Printed circuit board

4 Points about the development of substrates for printed circuit boards

The basic characteristics of the printed circuit board depend on the performance of the substrate board. To improve the technical performance of the printed circuit board, the performance of the printed circuit substrate board must be improved first. In order to meet the needs of the development of the printed circuit board, various new materials It is being gradually developed and put into use.

In recent years, the focus of the PCB market has shifted from computers to communications, including base stations, servers, and mobile terminals. Mobile communication devices represented by smart phones have driven PCBs to higher density, lighter weight, and higher functionality. Printed circuit technology is inseparable from substrate materials, which also involves the technical requirements of PCB substrates. The relevant content of substrate materials is now organized into a special article for the reference of the CCL industry.

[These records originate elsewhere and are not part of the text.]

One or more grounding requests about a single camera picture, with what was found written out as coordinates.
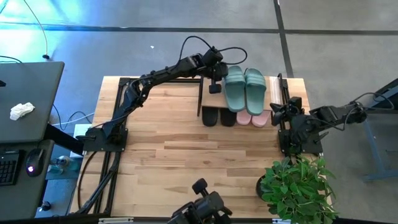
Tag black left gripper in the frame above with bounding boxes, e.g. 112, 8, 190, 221
201, 48, 229, 95

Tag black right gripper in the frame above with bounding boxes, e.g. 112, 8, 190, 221
269, 96, 307, 127

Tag pink rubber slide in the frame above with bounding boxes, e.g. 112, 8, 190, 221
251, 110, 272, 128
236, 109, 252, 126

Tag green rubber slide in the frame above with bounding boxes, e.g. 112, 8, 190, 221
244, 68, 267, 116
223, 65, 247, 113

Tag black rubber slide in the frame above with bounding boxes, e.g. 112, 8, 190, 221
220, 108, 237, 128
201, 106, 219, 128

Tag potted green plant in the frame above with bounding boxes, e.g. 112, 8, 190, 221
255, 155, 339, 224

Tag white power box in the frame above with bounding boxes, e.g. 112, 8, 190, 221
70, 124, 91, 159

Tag black desk support bar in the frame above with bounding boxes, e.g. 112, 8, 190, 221
45, 124, 85, 156

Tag teal water bottle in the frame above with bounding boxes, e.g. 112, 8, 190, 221
47, 154, 82, 175

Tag dark grey desk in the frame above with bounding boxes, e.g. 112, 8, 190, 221
0, 139, 55, 220
0, 61, 65, 144

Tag crumpled white tissue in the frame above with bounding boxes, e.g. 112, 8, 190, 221
9, 101, 35, 121

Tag black computer mouse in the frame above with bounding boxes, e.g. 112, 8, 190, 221
25, 148, 45, 178

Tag black round knob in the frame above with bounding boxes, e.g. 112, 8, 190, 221
38, 200, 52, 213

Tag black keyboard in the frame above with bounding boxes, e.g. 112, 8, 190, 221
0, 149, 21, 187

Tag wooden shelf with black frame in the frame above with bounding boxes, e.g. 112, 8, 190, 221
197, 73, 293, 124

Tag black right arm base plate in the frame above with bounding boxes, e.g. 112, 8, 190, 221
277, 129, 324, 156

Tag grey metal table frame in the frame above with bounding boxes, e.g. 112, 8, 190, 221
362, 77, 398, 183

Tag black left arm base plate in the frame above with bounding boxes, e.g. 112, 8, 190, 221
76, 127, 128, 152

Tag thin white cable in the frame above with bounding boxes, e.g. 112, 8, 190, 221
51, 104, 95, 128

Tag black aluminium mounting frame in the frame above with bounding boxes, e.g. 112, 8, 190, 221
74, 76, 201, 216

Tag thick black curved cable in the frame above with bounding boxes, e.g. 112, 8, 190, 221
76, 151, 98, 210

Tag thin black cable with plug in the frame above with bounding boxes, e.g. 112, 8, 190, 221
23, 0, 51, 61

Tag thin black desk cable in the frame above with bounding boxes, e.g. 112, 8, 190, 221
0, 55, 23, 64

1 The demand for high-density and fine-line

1.1 Demand for copper foil

PCBs are all developing toward high-density and thin-line development, and HDI boards are particularly prominent. Ten years ago, IPC defined the HDI board as line width/line spacing (L/S) of 0.1mm/0.1mm and below. Now the industry basically achieves a conventional L/S of 60μm, and an advanced L/S of 40μm. Japan’s 2013 version of the installation technology roadmap data is that in 2014, the conventional L/S of the HDI board was 50μm, the advanced L/S was 35μm, and the trial-produced L/S was 20μm.

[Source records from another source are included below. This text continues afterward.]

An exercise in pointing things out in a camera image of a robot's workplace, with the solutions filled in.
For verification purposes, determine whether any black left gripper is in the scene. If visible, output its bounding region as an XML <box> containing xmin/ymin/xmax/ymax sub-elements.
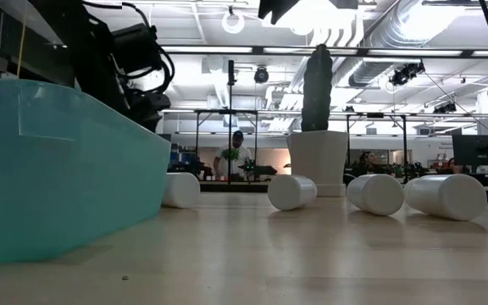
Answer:
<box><xmin>129</xmin><ymin>90</ymin><xmax>172</xmax><ymax>133</ymax></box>

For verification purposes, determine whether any white pill bottle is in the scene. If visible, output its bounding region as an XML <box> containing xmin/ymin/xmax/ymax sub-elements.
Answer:
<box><xmin>403</xmin><ymin>173</ymin><xmax>488</xmax><ymax>222</ymax></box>
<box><xmin>267</xmin><ymin>175</ymin><xmax>318</xmax><ymax>212</ymax></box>
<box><xmin>161</xmin><ymin>172</ymin><xmax>202</xmax><ymax>209</ymax></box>
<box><xmin>346</xmin><ymin>173</ymin><xmax>406</xmax><ymax>217</ymax></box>

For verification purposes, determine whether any translucent green plastic basket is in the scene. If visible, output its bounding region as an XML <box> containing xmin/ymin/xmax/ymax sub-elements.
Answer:
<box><xmin>0</xmin><ymin>78</ymin><xmax>172</xmax><ymax>264</ymax></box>

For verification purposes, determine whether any black tripod stand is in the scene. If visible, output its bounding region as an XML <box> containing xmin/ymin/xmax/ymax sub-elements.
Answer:
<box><xmin>225</xmin><ymin>58</ymin><xmax>236</xmax><ymax>184</ymax></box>

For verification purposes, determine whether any person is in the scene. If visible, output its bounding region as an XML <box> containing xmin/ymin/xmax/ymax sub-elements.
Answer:
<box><xmin>356</xmin><ymin>150</ymin><xmax>393</xmax><ymax>177</ymax></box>
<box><xmin>213</xmin><ymin>130</ymin><xmax>253</xmax><ymax>178</ymax></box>
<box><xmin>438</xmin><ymin>157</ymin><xmax>469</xmax><ymax>175</ymax></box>

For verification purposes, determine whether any green cactus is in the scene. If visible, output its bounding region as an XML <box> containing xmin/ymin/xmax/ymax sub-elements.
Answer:
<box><xmin>301</xmin><ymin>43</ymin><xmax>334</xmax><ymax>132</ymax></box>

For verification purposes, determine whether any white hexagonal plant pot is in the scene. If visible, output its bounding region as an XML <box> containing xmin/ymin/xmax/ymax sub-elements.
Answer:
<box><xmin>286</xmin><ymin>130</ymin><xmax>349</xmax><ymax>197</ymax></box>

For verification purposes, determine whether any black ceiling spotlight cluster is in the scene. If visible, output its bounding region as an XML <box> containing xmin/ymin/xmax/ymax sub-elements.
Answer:
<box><xmin>433</xmin><ymin>101</ymin><xmax>458</xmax><ymax>114</ymax></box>
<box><xmin>388</xmin><ymin>61</ymin><xmax>426</xmax><ymax>87</ymax></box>

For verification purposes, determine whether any black computer monitor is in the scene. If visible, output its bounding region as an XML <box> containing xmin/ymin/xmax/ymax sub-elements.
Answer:
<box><xmin>452</xmin><ymin>134</ymin><xmax>488</xmax><ymax>173</ymax></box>

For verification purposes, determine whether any black background workstation frame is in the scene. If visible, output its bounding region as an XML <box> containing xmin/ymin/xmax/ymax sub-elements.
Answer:
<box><xmin>193</xmin><ymin>108</ymin><xmax>259</xmax><ymax>181</ymax></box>
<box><xmin>345</xmin><ymin>112</ymin><xmax>409</xmax><ymax>179</ymax></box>

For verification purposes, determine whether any black aluminium rig frame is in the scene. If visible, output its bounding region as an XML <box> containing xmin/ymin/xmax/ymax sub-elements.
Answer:
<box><xmin>199</xmin><ymin>0</ymin><xmax>488</xmax><ymax>204</ymax></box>

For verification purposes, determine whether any white ring light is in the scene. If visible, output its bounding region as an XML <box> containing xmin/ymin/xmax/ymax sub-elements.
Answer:
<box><xmin>221</xmin><ymin>10</ymin><xmax>246</xmax><ymax>35</ymax></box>

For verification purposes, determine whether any black round ceiling camera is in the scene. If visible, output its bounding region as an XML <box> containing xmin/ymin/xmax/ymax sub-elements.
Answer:
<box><xmin>253</xmin><ymin>66</ymin><xmax>270</xmax><ymax>85</ymax></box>

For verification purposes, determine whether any thin yellow cord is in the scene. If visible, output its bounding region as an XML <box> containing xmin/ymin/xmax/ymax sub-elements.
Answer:
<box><xmin>16</xmin><ymin>16</ymin><xmax>27</xmax><ymax>80</ymax></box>

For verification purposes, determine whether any black overhead mount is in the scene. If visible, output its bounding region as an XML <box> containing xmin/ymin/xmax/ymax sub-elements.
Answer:
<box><xmin>258</xmin><ymin>0</ymin><xmax>301</xmax><ymax>25</ymax></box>

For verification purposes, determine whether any silver ventilation duct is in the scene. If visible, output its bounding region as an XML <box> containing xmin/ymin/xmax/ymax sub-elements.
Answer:
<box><xmin>294</xmin><ymin>0</ymin><xmax>474</xmax><ymax>90</ymax></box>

PCB circuit pattern formation, the traditional chemical etching process (subtractive method) after photoimaging on the copper foil substrate, the minimum limit of subtractive method for making fine lines is about 30μm, and thin copper foil (9~12μm) substrate is required . Due to the high price of thin copper foil CCL and the many defects in thin copper foil lamination, many factories produce 18μm copper foil and then use etching to thin the copper layer during production. This method has many processes, difficult thickness control, and high cost. It is better to use thin copper foil. In addition, when the PCB circuit L/S is less than 20μm, the thin copper foil is generally difficult to handle. It requires an ultra-thin copper foil (3~5μm) substrate and an ultra-thin copper foil attached to the carrier.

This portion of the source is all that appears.